Самое странное то, что Анна и Майк продолжают вместе проводить время. Он звонит ей по телефону, и у нее, как и в первый раз, все так же не находится причин, чтобы отказаться от встречи с ним. Их второе свидание проходит в кинотеатре; за весь вечер они ни разу не прикоснулись друг к другу (не зная, как поступить, Анна, встретившись с ним, помахала в знак приветствия рукой), но за пять минут до финальных титров он берет ее за руку. На третьем свидании они идут во вьетнамский ресторан, на четвертом – вместе едят чизбургеры. Он всегда платит за двоих, и Анна с удивлением отмечает, что ей это нравится. На ее вялые возражения Майк просто не обращает внимания. Во время пятого свидания они отправляются на Гарвард-сквер, потом гуляют по Чарльз (Анна думала, что это убьет всю романтику, как будто они слишком уж заигрываются, стараясь походить на парочку влюбленных, но оказывается, что это просто приятно). После их первого, почти целомудренного свидания, все следующие встречи заканчиваются одинаково: они возвращаются в комнату Анны (он снимает комнату с друзьями, поэтому у него нельзя) и в полной темноте раздеваются догола.
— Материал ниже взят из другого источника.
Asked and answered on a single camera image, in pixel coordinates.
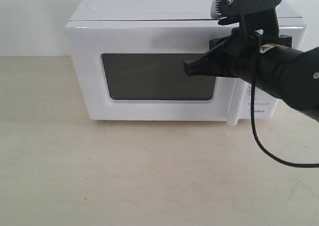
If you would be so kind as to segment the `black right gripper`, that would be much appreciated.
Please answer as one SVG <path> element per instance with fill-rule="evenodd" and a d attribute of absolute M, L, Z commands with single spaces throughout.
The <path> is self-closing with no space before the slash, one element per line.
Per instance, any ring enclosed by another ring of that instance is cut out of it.
<path fill-rule="evenodd" d="M 250 81 L 261 55 L 261 46 L 265 44 L 291 47 L 292 37 L 269 36 L 255 31 L 246 41 L 239 29 L 234 28 L 228 37 L 210 40 L 209 50 L 199 59 L 184 61 L 184 72 L 187 76 L 229 77 Z"/>

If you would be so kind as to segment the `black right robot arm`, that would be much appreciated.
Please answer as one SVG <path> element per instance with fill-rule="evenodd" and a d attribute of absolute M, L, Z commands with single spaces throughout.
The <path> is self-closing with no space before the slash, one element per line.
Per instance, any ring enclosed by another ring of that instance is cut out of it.
<path fill-rule="evenodd" d="M 197 60 L 185 61 L 188 76 L 239 78 L 289 107 L 319 119 L 319 49 L 303 52 L 288 46 L 287 35 L 257 32 L 245 38 L 239 28 L 211 40 L 212 48 Z"/>

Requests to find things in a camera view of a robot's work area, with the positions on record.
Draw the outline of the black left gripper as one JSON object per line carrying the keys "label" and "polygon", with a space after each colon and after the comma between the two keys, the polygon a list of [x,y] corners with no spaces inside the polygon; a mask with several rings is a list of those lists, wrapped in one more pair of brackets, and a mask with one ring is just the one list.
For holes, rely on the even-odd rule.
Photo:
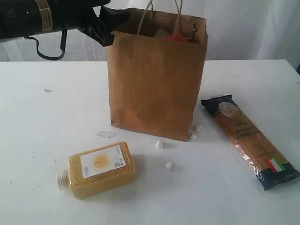
{"label": "black left gripper", "polygon": [[78,30],[103,47],[113,44],[112,32],[130,19],[129,9],[110,9],[109,0],[65,0],[63,18],[69,30]]}

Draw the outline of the black covered left arm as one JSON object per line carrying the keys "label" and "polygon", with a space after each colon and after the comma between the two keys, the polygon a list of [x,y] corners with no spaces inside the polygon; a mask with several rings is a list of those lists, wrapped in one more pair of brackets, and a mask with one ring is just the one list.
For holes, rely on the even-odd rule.
{"label": "black covered left arm", "polygon": [[113,43],[112,32],[128,22],[128,9],[110,9],[108,0],[2,0],[0,39],[78,30],[102,46]]}

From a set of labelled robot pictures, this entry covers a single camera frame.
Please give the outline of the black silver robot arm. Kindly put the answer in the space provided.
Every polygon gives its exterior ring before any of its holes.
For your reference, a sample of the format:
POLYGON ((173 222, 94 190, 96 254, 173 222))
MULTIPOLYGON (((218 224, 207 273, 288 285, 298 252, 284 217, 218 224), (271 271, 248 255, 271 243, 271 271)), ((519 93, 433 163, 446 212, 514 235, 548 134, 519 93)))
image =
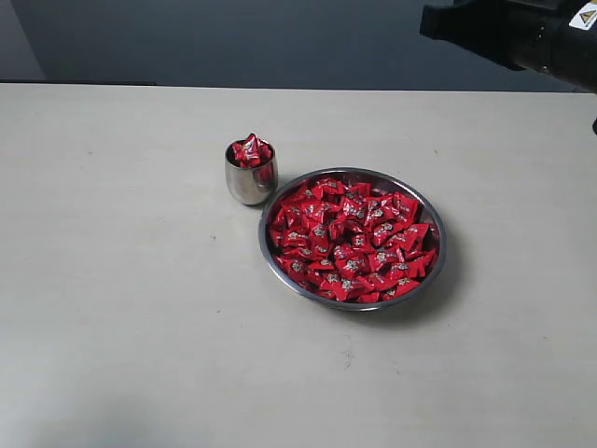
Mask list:
POLYGON ((534 70, 596 92, 596 3, 454 1, 423 7, 420 34, 513 71, 534 70))
Майк не пытается склонить ее к сексу, но часто повторяет, как она его привлекает; почти всегда то же самое говорится в продолжение их дневных встреч. Когда у нее уже начинают закрываться глаза, Майк тихо произносит: «Ничего, если я займусь собой?», и, когда она кивает, он переворачивается на спину, берет в руку пенис и начинает водить пальцами вверх-вниз. Она лежит на боку рядом с ним, и свободной рукой он ласкает ее грудь – ту, которая сверху. Так продолжается, пока он не кончает. Поначалу Анне кажется, что такая ситуация должна быть либо крайне похабной, либо совсем уж неловкой, но Майк настолько деловит и сосредоточен, что ничего этого не чувствуется. Глубокой ночью, когда она лежит рядом с ним, готовая вот-вот заснуть, в этом даже есть что-то трогательное. Иногда у нее мелькает мысль, что, если бы она была такой, как Фиг, то сделала бы это сама, но тут же отметает ее, потому что, будь на ее месте Фиг, не возникло бы такой необходимости: они бы с Майком наверняка висели где-нибудь на трапеции вниз головами, слизывая друг с друга взбитые сливки.
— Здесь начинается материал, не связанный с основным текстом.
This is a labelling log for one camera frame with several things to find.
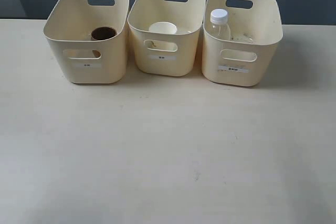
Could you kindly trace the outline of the white paper cup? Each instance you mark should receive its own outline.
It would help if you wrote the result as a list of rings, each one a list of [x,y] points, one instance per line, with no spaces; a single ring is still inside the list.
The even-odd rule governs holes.
[[[149,32],[174,35],[177,33],[177,27],[170,22],[156,22],[149,27]],[[160,51],[174,51],[177,45],[172,42],[152,40],[149,41],[148,48]]]

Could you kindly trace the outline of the clear plastic bottle white cap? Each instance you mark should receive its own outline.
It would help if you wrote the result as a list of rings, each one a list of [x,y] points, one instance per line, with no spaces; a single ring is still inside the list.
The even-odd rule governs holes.
[[[228,12],[225,9],[214,9],[210,16],[211,29],[210,34],[221,40],[230,41],[230,27],[228,25]]]

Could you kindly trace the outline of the brown wooden cup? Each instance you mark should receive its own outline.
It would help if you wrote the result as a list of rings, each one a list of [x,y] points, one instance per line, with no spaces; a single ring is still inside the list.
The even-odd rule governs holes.
[[[91,41],[102,41],[113,38],[117,35],[117,31],[108,26],[98,27],[91,32]]]

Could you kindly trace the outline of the middle cream plastic bin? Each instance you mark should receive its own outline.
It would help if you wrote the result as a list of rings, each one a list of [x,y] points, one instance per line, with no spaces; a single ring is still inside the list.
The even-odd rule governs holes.
[[[131,46],[138,68],[146,73],[180,77],[194,64],[206,0],[135,0],[129,12]],[[149,32],[156,22],[177,27],[174,35]],[[149,49],[149,41],[177,45],[174,51]]]

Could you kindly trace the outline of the cream plastic bin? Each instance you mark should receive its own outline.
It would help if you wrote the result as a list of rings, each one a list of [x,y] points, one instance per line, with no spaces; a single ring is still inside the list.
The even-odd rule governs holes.
[[[146,73],[180,77],[194,64],[206,0],[135,0],[129,12],[131,46],[138,68]],[[177,27],[174,35],[149,32],[156,22]],[[149,41],[177,45],[174,51],[149,49]]]
[[[129,0],[58,0],[44,35],[68,81],[105,84],[119,81],[128,60]],[[91,41],[91,32],[108,26],[113,38]]]
[[[211,34],[211,11],[217,8],[228,12],[229,40]],[[282,37],[276,0],[207,0],[202,73],[212,82],[254,86],[263,78]]]

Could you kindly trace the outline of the right cream plastic bin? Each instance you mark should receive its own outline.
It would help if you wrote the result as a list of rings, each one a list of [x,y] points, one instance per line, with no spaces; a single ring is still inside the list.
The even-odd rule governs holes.
[[[211,11],[217,8],[228,12],[229,40],[211,34]],[[276,0],[207,0],[202,73],[212,82],[254,86],[263,78],[282,37]]]

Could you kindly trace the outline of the left cream plastic bin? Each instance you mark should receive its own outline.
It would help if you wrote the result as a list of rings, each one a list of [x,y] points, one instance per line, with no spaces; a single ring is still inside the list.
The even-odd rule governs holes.
[[[129,0],[58,0],[44,35],[68,81],[105,84],[119,81],[128,60]],[[91,41],[91,32],[108,26],[113,38]]]

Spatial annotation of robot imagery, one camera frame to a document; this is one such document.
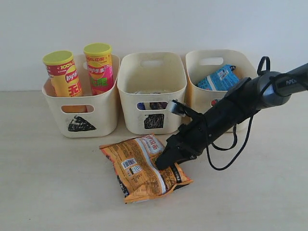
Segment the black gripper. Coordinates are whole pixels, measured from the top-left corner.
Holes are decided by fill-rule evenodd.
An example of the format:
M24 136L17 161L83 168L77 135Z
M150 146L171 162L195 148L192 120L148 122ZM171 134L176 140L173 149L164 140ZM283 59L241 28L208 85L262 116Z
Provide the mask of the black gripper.
M167 147L155 161L157 169L164 170L201 155L223 133L253 115L257 96L257 83L248 81L227 92L204 114L194 111L192 121L167 139Z

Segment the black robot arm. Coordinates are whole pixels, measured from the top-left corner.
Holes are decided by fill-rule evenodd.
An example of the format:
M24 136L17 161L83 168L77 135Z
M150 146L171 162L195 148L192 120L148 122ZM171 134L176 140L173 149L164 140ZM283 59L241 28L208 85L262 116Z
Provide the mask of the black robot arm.
M185 114L192 121L179 127L167 139L167 145L155 165L163 170L174 163L194 160L227 130L260 110L285 104L293 93L308 89L308 66L302 65L287 73L261 71L256 78L245 77L204 114L184 104L171 101L171 112Z

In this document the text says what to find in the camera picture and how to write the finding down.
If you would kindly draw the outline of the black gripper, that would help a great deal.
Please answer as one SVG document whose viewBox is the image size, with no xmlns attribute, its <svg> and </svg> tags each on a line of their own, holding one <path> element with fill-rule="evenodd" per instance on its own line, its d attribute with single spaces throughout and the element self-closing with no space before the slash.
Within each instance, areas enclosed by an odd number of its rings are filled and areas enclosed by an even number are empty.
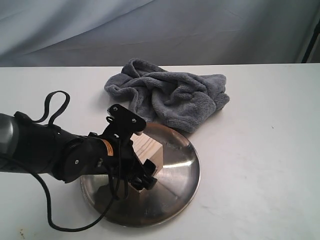
<svg viewBox="0 0 320 240">
<path fill-rule="evenodd" d="M 153 177 L 156 165 L 149 159 L 142 163 L 134 151 L 133 141 L 126 144 L 120 140 L 110 142 L 102 141 L 106 147 L 106 157 L 103 158 L 102 166 L 113 177 L 118 177 L 138 191 L 151 190 L 157 183 Z"/>
</svg>

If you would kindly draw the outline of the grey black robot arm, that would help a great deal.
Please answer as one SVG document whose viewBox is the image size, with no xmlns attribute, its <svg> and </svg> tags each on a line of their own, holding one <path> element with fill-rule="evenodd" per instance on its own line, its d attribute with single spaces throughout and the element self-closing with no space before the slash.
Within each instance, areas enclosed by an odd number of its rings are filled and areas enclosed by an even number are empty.
<svg viewBox="0 0 320 240">
<path fill-rule="evenodd" d="M 142 163 L 131 136 L 147 124 L 126 112 L 107 117 L 102 134 L 76 135 L 57 125 L 33 122 L 18 112 L 0 116 L 0 170 L 8 173 L 49 174 L 70 183 L 85 175 L 110 175 L 137 190 L 150 190 L 157 180 L 156 166 Z"/>
</svg>

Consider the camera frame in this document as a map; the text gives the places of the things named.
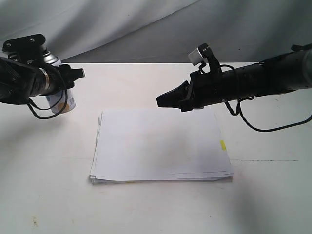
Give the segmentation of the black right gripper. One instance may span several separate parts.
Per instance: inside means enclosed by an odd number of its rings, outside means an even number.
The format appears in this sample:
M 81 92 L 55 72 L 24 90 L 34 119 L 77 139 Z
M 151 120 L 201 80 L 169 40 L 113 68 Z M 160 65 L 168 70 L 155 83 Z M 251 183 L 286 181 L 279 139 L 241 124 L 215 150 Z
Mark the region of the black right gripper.
M 225 102 L 225 97 L 218 87 L 218 80 L 200 71 L 192 72 L 190 77 L 190 82 L 185 81 L 178 87 L 158 96 L 156 98 L 158 107 L 180 107 L 181 112 L 187 112 Z

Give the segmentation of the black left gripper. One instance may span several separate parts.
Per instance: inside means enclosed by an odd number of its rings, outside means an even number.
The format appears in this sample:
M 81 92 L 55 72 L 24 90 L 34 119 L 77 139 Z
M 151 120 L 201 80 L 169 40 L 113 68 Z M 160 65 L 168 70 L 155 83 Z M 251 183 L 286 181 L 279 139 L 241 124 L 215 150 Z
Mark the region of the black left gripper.
M 82 68 L 71 68 L 68 64 L 55 67 L 48 63 L 36 62 L 36 66 L 42 73 L 39 76 L 39 86 L 36 88 L 37 95 L 48 95 L 60 89 L 71 89 L 76 80 L 85 77 Z

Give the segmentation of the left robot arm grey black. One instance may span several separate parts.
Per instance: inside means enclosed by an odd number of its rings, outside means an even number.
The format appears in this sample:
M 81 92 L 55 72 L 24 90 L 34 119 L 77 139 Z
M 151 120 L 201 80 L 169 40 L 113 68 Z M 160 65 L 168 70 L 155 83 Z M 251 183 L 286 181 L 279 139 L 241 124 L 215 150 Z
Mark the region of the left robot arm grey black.
M 47 96 L 60 90 L 71 89 L 74 82 L 85 77 L 82 68 L 68 64 L 58 67 L 43 61 L 24 64 L 0 58 L 0 101 L 12 105 L 25 105 L 30 97 Z

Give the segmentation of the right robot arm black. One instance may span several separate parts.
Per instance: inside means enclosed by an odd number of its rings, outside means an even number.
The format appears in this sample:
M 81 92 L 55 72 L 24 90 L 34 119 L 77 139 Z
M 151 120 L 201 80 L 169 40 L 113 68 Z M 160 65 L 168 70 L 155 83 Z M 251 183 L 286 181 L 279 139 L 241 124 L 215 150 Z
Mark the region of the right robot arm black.
M 312 86 L 312 46 L 292 45 L 284 53 L 251 65 L 222 71 L 206 43 L 189 54 L 197 71 L 190 81 L 156 98 L 158 107 L 183 112 L 236 99 L 262 97 L 308 89 Z

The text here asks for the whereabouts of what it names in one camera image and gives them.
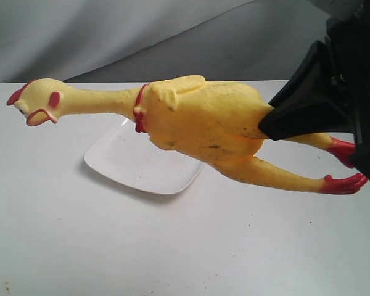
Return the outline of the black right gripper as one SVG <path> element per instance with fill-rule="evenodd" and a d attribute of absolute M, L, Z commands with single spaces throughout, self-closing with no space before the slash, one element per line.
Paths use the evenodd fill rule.
<path fill-rule="evenodd" d="M 338 59 L 339 75 L 353 93 L 370 92 L 370 1 L 341 20 L 326 22 L 327 35 Z M 284 87 L 269 101 L 273 107 L 258 125 L 272 140 L 338 132 L 352 133 L 352 103 L 335 73 L 329 46 L 314 42 Z"/>
Все чаще и чаще Анна трогает его, а он повторяет: «Не бойся. Ты не сделаешь мне больно». Он говорит с нежностью (и это выглядит в ее глазах очень странно, хотя и непонятно почему), ему как будто кажется, что Анна все делает робко, как девочка. Когда он первый раз начинает ее целовать от груди и ниже вдоль живота, а потом между бедрами, Анна шепчет:
– Если не хочешь, можешь не делать этого.
– Я знаю. Но я хочу.
Она говорит:
– А я думала, парням это не нравится.
В темноте он поднимает голову и спрашивает:
– Кто тебе такое сказал?
Поначалу, наученная горьким опытом, Анна не признается, что она девственница, но как-то раз ночью, на второй неделе их отношений, когда все только что закончилось и в комнате наступает тишина, говорит:
– Я думала о нас с тобой, и мне стало интересно, сколько у тебя было девушек до меня, с которыми ты занимался сексом? – Она лежит на боку спиной к нему, он обнимает ее.
Не задумываясь, Майк отвечает:
– Четыре.
Наступившая тишина подразумевает ответное признание. Собравшись с духом, Анна глухо произносит:
– А у меня… – На мгновение она замолкает. – Ноль.
На какую-то долю секунды время останавливается. Анне вспоминается лето и Тед. Потом Майк берет Анну за плечо, чтобы повернуть ее к себе. Когда они оказываются лицом к лицу и прижимаются обнаженными телами, он берет одну ее руку и просовывает под себя, затем берет вторую и заводит себе за спину. Сам он тоже обнимает ее, не произнося ни слова.
В студенческом центре Анна случайно встречается с Дженни.
– Я тебя теперь совсем не вижу, – говорит Дженни. – Где ты прячешься?
Анна в нерешительности закусывает губу.
– Я встречаюсь с одним парнем.
Дженни радостно вскидывает брови:
– С кем?
– Ты, наверное, его не знаешь. Это так, ничего серьезного.
– Ты сейчас не спешишь? Хочешь йогурта?
Купив замороженного йогурта, они со стаканчиками в руках под клацанье компьютерной клавиатуры (это другие студенты проверяют свои почтовые ящики) и шум постоянно открывающейся и закрывающейся двери книжного магазинчика направляются к столику. Анна рассказывает, как развиваются их отношения с Майком.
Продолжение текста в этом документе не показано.